A informação sobre o pedido do Cruzeiro foi publicada inicialmente pelo Uol e confirmada pelo Hoje em Dia, que teve acesso ao documento.

No caso de Wagner, a Raposa afirma no pedido que, embora o ex-presidente tenha declarado em seu Imposto de Renda que seja proprietário de vários veículos, uma pesquisa realizada no RENAJUD não revelou essa situação, indicando, segundo o Cruzeiro, que o ex-presidente tenha repassado esses bens a terceiros.
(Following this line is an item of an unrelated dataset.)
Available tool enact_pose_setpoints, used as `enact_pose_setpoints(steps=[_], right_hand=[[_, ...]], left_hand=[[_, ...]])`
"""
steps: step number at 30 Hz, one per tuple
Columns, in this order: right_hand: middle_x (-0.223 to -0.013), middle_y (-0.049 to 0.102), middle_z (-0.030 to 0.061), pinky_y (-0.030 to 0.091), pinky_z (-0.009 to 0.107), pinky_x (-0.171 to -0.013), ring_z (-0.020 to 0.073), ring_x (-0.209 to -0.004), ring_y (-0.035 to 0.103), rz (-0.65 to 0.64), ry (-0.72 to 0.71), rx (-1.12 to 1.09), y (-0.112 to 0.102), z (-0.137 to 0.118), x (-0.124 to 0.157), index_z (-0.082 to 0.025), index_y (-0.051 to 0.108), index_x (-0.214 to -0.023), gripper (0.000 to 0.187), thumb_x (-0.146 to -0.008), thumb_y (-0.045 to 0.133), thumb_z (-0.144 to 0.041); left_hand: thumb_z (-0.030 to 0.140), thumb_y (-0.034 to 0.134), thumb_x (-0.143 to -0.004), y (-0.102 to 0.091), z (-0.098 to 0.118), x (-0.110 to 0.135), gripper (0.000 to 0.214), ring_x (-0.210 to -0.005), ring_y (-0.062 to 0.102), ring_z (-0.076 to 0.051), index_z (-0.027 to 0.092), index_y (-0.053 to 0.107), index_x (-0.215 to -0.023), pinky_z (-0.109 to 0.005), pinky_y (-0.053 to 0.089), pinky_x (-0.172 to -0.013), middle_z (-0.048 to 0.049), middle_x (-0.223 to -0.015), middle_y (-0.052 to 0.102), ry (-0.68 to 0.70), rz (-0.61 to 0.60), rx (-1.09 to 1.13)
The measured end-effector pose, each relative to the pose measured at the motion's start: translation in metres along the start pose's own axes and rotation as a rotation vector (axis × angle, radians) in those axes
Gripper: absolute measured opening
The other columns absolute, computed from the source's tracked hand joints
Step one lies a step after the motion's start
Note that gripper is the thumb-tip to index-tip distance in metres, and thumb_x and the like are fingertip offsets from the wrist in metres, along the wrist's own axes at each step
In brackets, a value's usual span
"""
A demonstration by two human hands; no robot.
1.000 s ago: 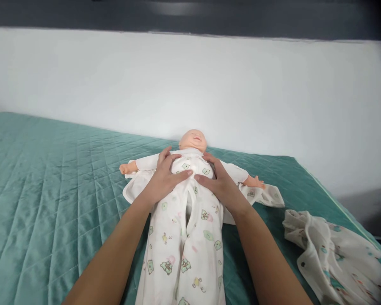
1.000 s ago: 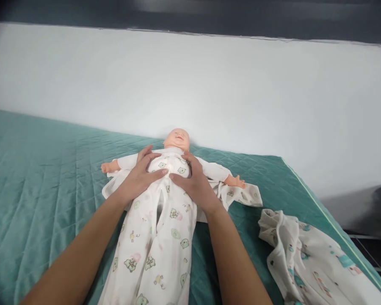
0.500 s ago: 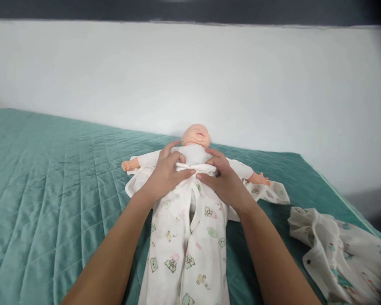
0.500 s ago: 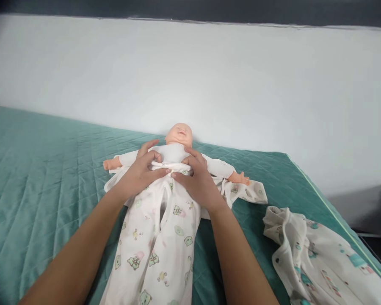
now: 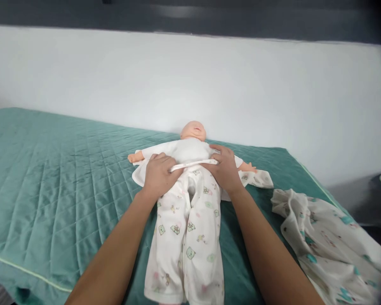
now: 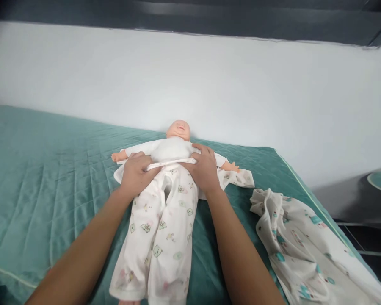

A título de informação, RENAJUD é uma ferramenta eletrônica que interliga o Judiciário e o Departamento Nacional de Trânsito (DENATRAN), com o intuito de efetivar ordens judiciais de restrição de veículos cadastrados no Registro Nacional de Veículos Automotores  (RENAVAM).

Os veículos que o departamento jurídico do Cruzeiro alega que Wagner transferiu para terceiros são: um Nissan Kicks, um Audi A4, um For Fusion, um Fiat Uno e uma moto BMW.

Itair Machado

No mesmo pedido, a Raposa alega que Itair Machado usou do mesmo expediente de Wagner Pires, pedindo, desse modo, que seja oficiado o DETRAN/MG, para que informe a data de transferências e o atual proprietário de uma BMW, que seria de Itair.

Para justificar a demanda, o Cruzeiro citou um vídeo veiculado nas redes sociais no dia 2 de outubro, em que um homem, aparentemente torcedor do time celeste, atirou objetos em direção ao ex-dirigente da Raposa, que estava dentro do veículo.

Na petição, o clube estrelado afirma que o veículo em questão está no nome da esposa de Itair, mas com o mesmo sendo efetivamente o detentor do bem. 

Wagner Pires de Sá e Itair Machado foram denunciados pelo Ministério Público como suspeitos de terem cometido uma série de crimes quando estiveram à frente do Cruzeiro entre 2018 e 2019.

Itair foi demitido em outubro, e Wagner renunciou ao cargo em dezembro, logo após o rebaixamento do Cruzeiro à Série B do Campeonato Brasileiro.

O Hoje em Dia tentou contato com Wagner Pires de Sá e Itair Machado para comentarem o caso, mas não obteve retorno até o momento.